### [Exercise description]
What is the number of lines below that contain the word "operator"? Respond with that number alone.

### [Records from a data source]
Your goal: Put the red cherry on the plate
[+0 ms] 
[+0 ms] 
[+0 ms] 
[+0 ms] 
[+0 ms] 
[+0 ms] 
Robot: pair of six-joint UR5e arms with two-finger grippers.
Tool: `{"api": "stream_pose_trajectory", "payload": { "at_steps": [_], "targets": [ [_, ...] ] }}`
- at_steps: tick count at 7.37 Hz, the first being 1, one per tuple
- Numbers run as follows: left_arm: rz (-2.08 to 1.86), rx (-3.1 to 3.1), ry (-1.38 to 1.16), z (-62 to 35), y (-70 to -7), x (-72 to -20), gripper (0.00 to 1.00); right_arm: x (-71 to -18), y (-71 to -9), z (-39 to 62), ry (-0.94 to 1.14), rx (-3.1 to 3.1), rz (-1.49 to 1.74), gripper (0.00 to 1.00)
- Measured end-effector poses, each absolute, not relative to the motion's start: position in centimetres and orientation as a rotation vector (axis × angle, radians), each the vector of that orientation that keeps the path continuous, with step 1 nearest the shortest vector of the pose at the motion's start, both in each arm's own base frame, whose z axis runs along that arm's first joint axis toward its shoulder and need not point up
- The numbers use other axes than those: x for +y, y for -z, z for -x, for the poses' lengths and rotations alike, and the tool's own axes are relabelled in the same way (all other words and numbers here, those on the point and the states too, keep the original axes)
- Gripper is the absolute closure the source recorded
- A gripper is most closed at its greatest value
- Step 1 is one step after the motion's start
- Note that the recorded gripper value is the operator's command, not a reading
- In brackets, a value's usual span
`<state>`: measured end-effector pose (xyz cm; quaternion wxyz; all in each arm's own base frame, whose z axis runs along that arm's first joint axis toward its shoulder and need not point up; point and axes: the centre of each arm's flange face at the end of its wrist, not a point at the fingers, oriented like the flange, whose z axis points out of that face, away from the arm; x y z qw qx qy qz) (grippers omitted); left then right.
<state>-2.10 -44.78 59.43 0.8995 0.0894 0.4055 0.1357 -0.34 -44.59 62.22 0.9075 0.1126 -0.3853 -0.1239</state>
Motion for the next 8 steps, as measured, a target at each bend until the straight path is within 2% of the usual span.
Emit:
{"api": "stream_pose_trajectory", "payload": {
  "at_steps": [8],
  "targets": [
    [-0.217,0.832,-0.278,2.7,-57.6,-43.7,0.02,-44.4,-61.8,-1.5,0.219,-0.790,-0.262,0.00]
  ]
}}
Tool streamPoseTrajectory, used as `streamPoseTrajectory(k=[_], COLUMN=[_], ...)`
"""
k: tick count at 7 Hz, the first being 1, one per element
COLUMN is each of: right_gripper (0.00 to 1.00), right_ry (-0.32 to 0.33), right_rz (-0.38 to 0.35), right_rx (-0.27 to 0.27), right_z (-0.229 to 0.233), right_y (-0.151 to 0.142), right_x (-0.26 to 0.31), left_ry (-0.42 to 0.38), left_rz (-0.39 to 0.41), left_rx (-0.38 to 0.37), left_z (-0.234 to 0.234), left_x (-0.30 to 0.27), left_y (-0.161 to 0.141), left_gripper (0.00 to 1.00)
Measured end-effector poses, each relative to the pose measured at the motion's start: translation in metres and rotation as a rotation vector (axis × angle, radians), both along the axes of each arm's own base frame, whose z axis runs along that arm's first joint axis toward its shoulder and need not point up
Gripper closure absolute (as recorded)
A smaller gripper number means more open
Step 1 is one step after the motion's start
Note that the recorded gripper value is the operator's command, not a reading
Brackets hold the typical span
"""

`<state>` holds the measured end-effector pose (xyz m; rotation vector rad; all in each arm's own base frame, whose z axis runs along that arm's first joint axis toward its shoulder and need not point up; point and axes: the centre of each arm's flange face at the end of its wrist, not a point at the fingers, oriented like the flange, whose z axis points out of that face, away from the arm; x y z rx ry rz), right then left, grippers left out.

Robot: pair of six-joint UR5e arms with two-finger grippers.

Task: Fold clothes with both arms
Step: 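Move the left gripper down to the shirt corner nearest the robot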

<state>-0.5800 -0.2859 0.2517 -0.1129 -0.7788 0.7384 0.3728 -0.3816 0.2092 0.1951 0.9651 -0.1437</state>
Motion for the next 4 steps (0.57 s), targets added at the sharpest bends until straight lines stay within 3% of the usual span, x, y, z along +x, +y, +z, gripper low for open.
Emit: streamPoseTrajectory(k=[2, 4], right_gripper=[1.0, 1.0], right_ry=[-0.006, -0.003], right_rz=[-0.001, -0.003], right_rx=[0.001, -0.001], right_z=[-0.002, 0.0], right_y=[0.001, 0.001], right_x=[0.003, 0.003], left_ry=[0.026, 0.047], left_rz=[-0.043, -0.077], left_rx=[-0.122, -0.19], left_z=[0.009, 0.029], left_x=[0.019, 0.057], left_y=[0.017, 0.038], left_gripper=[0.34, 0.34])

### [Solution to this problem]
2